Task brief:
Only the pictures are to be dropped, and the rest of the data should be copied exactly.
(Exercise data Opens)
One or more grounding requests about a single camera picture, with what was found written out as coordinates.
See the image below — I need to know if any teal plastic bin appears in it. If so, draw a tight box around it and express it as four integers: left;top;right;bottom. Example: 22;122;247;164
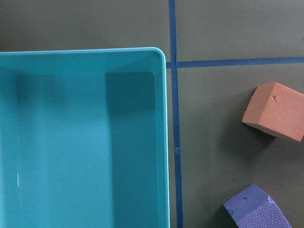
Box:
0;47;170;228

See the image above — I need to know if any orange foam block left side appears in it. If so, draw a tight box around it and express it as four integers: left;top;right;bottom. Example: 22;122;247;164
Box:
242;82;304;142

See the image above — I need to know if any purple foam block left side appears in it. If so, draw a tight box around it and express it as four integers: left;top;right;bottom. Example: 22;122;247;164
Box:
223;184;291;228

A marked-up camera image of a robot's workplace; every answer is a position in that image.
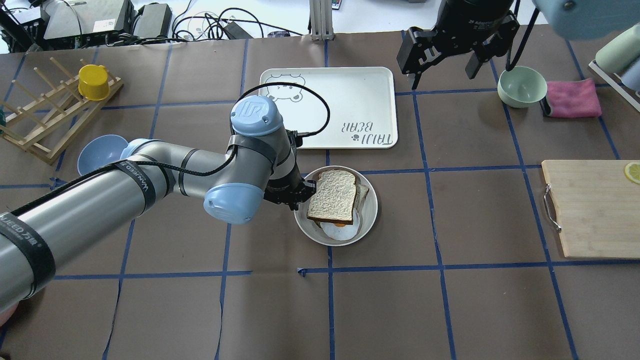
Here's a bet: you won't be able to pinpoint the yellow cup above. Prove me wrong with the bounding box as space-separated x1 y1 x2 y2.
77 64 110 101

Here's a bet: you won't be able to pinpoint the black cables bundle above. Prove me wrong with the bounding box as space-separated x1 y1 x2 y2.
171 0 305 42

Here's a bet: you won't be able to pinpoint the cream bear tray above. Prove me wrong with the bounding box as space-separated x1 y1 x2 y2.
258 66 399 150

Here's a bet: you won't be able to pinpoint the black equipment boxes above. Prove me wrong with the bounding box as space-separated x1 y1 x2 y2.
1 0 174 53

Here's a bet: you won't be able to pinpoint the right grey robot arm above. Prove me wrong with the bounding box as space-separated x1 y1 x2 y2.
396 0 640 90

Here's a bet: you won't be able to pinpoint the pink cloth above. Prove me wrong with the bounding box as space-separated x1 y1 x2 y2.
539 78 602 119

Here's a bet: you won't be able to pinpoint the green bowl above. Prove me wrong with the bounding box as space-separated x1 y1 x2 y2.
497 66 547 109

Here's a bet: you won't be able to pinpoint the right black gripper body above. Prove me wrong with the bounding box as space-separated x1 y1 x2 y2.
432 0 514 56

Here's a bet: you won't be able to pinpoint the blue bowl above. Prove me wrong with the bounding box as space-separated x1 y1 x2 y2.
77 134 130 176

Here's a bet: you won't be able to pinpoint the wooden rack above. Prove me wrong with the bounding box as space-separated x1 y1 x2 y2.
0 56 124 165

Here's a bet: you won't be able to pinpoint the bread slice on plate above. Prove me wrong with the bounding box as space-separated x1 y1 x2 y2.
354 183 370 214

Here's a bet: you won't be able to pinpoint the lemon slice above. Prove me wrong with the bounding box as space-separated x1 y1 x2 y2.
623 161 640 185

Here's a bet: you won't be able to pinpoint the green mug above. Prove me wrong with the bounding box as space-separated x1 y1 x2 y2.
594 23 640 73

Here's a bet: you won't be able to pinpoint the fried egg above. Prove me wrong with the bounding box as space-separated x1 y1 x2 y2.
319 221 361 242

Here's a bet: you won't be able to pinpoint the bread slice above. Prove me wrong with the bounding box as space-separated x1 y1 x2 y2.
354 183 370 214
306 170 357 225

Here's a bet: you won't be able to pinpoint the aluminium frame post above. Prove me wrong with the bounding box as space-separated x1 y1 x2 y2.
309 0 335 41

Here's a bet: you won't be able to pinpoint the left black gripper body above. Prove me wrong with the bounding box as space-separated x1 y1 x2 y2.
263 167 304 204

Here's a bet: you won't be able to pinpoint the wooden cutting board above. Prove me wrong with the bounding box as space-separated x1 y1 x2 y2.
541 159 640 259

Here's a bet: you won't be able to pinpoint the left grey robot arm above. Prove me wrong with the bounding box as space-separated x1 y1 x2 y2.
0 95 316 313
(Exercise data Closes)
Completed task:
One or more grounding requests about a single camera picture, with what was found written out as coordinates.
See the image below — I need to know if any teal plastic bin appears in it. If so, draw a tight box around it and express it as four integers: left;top;right;bottom. Example: 22;122;247;164
Box:
0;47;170;228

See the image above — I need to know if any orange foam block left side appears in it. If so, draw a tight box around it and express it as four integers: left;top;right;bottom. Example: 22;122;247;164
Box:
242;82;304;142

See the image above — I need to know if any purple foam block left side appears in it. If so, draw a tight box around it and express it as four integers: left;top;right;bottom. Example: 22;122;247;164
Box:
223;184;291;228

A marked-up camera image of a robot's workplace; every answer is a position in that image.
Here's a bet: you won't be able to pinpoint the yellow cup above. Prove me wrong with the bounding box as space-separated x1 y1 x2 y2.
77 64 110 101

Here's a bet: you won't be able to pinpoint the black cables bundle above. Prove me wrong with the bounding box as space-separated x1 y1 x2 y2.
171 0 305 42

Here's a bet: you won't be able to pinpoint the cream bear tray above. Prove me wrong with the bounding box as space-separated x1 y1 x2 y2.
258 66 399 150

Here's a bet: you won't be able to pinpoint the black equipment boxes above. Prove me wrong with the bounding box as space-separated x1 y1 x2 y2.
1 0 174 53

Here's a bet: you won't be able to pinpoint the right grey robot arm above. Prove me wrong with the bounding box as space-separated x1 y1 x2 y2.
396 0 640 90

Here's a bet: you won't be able to pinpoint the pink cloth above. Prove me wrong with the bounding box as space-separated x1 y1 x2 y2.
539 78 602 119

Here's a bet: you won't be able to pinpoint the green bowl above. Prove me wrong with the bounding box as space-separated x1 y1 x2 y2.
497 66 547 109

Here's a bet: you won't be able to pinpoint the right black gripper body above. Prove me wrong with the bounding box as space-separated x1 y1 x2 y2.
432 0 514 56

Here's a bet: you won't be able to pinpoint the blue bowl above. Prove me wrong with the bounding box as space-separated x1 y1 x2 y2.
77 134 130 176

Here's a bet: you won't be able to pinpoint the wooden rack above. Prove me wrong with the bounding box as space-separated x1 y1 x2 y2.
0 56 124 165

Here's a bet: you won't be able to pinpoint the bread slice on plate above. Prove me wrong with the bounding box as space-separated x1 y1 x2 y2.
354 183 370 214

Here's a bet: you won't be able to pinpoint the lemon slice above. Prove me wrong with the bounding box as space-separated x1 y1 x2 y2.
623 161 640 185

Here's a bet: you won't be able to pinpoint the green mug above. Prove me wrong with the bounding box as space-separated x1 y1 x2 y2.
594 23 640 73

Here's a bet: you won't be able to pinpoint the fried egg above. Prove me wrong with the bounding box as space-separated x1 y1 x2 y2.
319 221 361 242

Here's a bet: you won't be able to pinpoint the bread slice above. Prove me wrong with the bounding box as space-separated x1 y1 x2 y2.
354 183 370 214
306 170 357 225

Here's a bet: you won't be able to pinpoint the aluminium frame post above. Prove me wrong with the bounding box as space-separated x1 y1 x2 y2.
309 0 335 41

Here's a bet: you won't be able to pinpoint the left black gripper body above. Prove me wrong with the bounding box as space-separated x1 y1 x2 y2.
263 167 304 204

Here's a bet: you won't be able to pinpoint the wooden cutting board above. Prove me wrong with the bounding box as space-separated x1 y1 x2 y2.
541 159 640 259

Here's a bet: you won't be able to pinpoint the left grey robot arm above. Prove me wrong with the bounding box as space-separated x1 y1 x2 y2.
0 95 316 313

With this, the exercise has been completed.